--- Task instructions ---
In the listing below, locate the lines that hold "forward" and copy them.
□ □ □
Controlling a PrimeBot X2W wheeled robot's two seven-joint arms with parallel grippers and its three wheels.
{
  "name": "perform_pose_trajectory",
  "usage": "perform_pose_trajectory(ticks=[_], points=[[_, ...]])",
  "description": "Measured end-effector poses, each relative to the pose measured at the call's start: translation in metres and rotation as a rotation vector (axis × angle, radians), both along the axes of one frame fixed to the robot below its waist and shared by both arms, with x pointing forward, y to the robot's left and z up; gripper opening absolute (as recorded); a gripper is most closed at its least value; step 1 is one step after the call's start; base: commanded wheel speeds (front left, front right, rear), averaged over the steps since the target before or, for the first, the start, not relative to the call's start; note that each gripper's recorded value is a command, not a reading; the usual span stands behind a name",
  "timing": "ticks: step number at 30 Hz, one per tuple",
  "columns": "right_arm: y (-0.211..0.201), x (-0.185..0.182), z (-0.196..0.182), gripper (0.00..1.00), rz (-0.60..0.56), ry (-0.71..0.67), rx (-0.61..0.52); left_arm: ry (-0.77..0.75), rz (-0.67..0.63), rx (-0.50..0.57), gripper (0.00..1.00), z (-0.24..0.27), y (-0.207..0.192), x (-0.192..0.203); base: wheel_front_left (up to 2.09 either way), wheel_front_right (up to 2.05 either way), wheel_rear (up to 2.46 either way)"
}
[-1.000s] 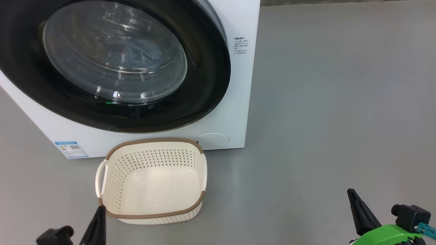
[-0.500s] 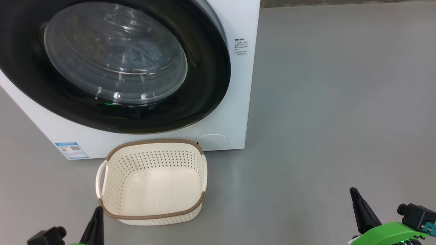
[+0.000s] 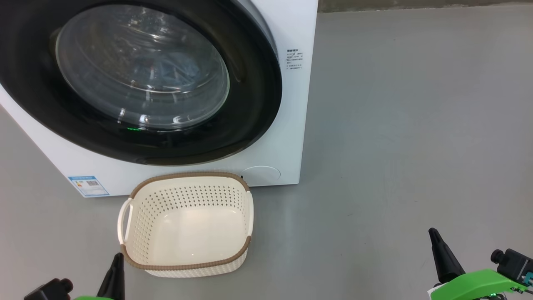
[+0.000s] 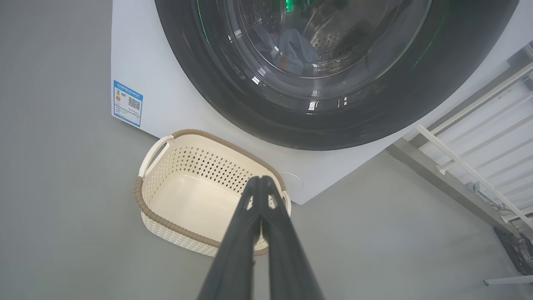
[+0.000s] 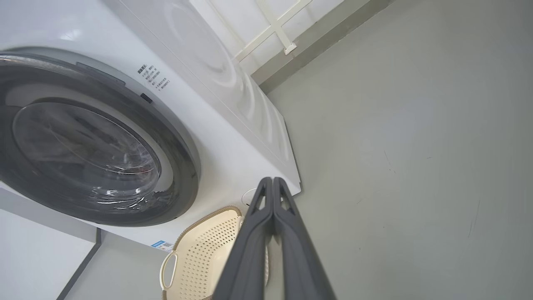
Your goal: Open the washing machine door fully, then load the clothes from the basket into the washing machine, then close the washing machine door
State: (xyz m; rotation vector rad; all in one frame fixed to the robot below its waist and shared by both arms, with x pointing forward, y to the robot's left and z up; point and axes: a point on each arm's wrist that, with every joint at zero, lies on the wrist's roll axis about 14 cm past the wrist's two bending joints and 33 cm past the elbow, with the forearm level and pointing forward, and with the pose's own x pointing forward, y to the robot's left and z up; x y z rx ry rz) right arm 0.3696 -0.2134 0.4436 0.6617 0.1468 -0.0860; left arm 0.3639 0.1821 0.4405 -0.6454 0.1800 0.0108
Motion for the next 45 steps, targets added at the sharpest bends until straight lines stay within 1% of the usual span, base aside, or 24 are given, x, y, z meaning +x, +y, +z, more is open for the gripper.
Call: perform_pose_trajectory(ticks=[25, 28, 45], points=[[-0.001, 0.001, 0.007, 0.00, -0.057, -0.007, 0.237, 0.017, 0.069, -0.248, 0.00, 0.005, 0.004, 0.002, 0.00, 0.00, 0.00], [-0.002, 0.002, 0.008, 0.00, -0.068, -0.012, 0.284, 0.016, 0.080, -0.287, 0.00, 0.006, 0.005, 0.002, 0.00, 0.00, 0.00], [0.002, 0.003, 0.013, 0.00, -0.085, -0.024, 0.442, 0.007, 0.106, -0.453, 0.00, 0.014, 0.004, 0.006, 0.00, 0.00, 0.00]])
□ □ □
--- Written solution ---
  "description": "Measured end-effector poses, each relative to the pose measured at the call's start: translation in metres and rotation as a rotation vector (axis × angle, radians), both along the axes of one frame fixed to the robot below its waist and shared by both arms, with x pointing forward, y to the robot's left and z up; gripper opening absolute (as recorded); a gripper is most closed at its least value; step 1 is one step after the call's start; base: commanded wheel speeds (front left, front right, rear), averaged over the steps since the target before or, for the first, the start, not relative to the call's start; note that each gripper's recorded value is a command, not a reading; the usual span stands behind a name",
State: (xyz m; rotation vector rad; all in one frame fixed to the robot below its waist and shared by both arms, with x pointing forward, y to the robot's left and z up; point and axes: a point on each arm's wrist that, with every joint at zero, lies on the wrist's roll axis about 14 cm past the wrist's two bending joints and 33 cm past the elbow, with the forearm level and pointing forward, and with the pose's own x pointing forward, y to the robot's left and z up; x y z rx ry rz) right arm 0.3696 -0.2134 0.4436 0.6617 0.1468 -0.0860; left arm 0.3639 0.1821 0.4405 -0.6454 0.1800 0.0108

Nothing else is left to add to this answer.